Argentine politician (born 1950)

Leonor María Martínez Villada (born 5 June 1950) is an Argentine politician, currently serving as National Deputy elected in Córdoba since 2015. She is a member of the Civic Coalition ARI.

Martínez Villada was born in the City of Córdoba. She is married and has four children. She has worked as a housewife.

Martínez Villada became politically active in the Movimiento Humanista de Resistencia y Construcción, led by Héctor "Toty" Flores, organized within the Civic Coalition ARI. She ran for a seat in the Chamber of Deputies in the 2015 legislative election, as the fourth candidate in the Cambiemos list in Córdoba Province. The list came first in the general election with 49.83% of the vote, and Martínez Villada was elected. Martínez Villada was re-elected in the 2019 legislative election, again occupying the fourth place in the Juntos por el Cambio list. The list was the most voted once again, with 51.32% of the vote.
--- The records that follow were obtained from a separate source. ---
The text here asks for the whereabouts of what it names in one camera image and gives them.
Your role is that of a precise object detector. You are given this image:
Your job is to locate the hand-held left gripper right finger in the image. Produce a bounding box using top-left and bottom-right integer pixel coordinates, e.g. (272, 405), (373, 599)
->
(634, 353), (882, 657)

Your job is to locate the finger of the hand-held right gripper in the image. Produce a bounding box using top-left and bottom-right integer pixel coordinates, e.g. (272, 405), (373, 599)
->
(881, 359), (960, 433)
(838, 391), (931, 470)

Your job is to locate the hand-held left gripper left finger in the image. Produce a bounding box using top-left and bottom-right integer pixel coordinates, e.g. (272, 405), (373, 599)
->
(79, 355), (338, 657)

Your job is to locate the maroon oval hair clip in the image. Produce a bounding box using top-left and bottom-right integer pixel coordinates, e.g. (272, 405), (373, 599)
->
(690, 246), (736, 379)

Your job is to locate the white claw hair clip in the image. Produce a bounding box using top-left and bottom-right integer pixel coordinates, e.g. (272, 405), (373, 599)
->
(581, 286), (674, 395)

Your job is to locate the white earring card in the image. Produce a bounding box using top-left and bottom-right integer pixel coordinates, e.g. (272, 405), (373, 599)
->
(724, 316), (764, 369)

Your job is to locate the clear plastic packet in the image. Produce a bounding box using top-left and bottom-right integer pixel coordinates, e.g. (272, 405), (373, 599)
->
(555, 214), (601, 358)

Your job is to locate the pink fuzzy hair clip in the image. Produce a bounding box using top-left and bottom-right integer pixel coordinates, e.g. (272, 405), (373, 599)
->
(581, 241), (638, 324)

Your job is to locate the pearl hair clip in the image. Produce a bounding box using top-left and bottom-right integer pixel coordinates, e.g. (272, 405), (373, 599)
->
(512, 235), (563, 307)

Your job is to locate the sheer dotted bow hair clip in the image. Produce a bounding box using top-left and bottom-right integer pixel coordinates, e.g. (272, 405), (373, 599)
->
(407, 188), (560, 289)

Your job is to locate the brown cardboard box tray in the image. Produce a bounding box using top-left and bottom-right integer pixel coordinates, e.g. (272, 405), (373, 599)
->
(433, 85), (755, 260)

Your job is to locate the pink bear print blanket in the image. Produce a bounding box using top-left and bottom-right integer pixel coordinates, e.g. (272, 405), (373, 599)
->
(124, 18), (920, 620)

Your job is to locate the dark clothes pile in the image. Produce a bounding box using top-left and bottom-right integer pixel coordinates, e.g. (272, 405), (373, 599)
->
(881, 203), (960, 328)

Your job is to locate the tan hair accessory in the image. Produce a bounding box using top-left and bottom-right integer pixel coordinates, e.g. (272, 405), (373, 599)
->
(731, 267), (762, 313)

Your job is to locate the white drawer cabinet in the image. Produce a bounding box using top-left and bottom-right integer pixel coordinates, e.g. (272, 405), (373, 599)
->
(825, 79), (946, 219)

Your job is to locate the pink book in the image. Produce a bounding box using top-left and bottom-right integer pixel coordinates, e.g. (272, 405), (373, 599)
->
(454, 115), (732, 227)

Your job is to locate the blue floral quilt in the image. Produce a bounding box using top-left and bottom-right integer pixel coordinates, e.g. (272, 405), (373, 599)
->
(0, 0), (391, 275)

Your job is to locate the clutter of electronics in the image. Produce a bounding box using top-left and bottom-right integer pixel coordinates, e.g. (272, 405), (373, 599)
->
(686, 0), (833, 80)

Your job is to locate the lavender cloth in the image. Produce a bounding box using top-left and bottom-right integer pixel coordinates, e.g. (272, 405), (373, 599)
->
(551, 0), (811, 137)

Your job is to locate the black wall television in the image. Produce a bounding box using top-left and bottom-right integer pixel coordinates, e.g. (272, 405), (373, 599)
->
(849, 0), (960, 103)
As deputy, Martínez Villada formed part of the parliamentary commissions on Social Action and Public Health, Communications, Natural Resources, Human Rights and Guarantees, Cooperative Affairs and NGOs, Women and Diversity, and Labour Legislation. She was an opponent of the legalization of abortion in Argentina, voting against the two Voluntary Interruption of Pregnancy bills that passed the Chamber, in 2018 and 2020.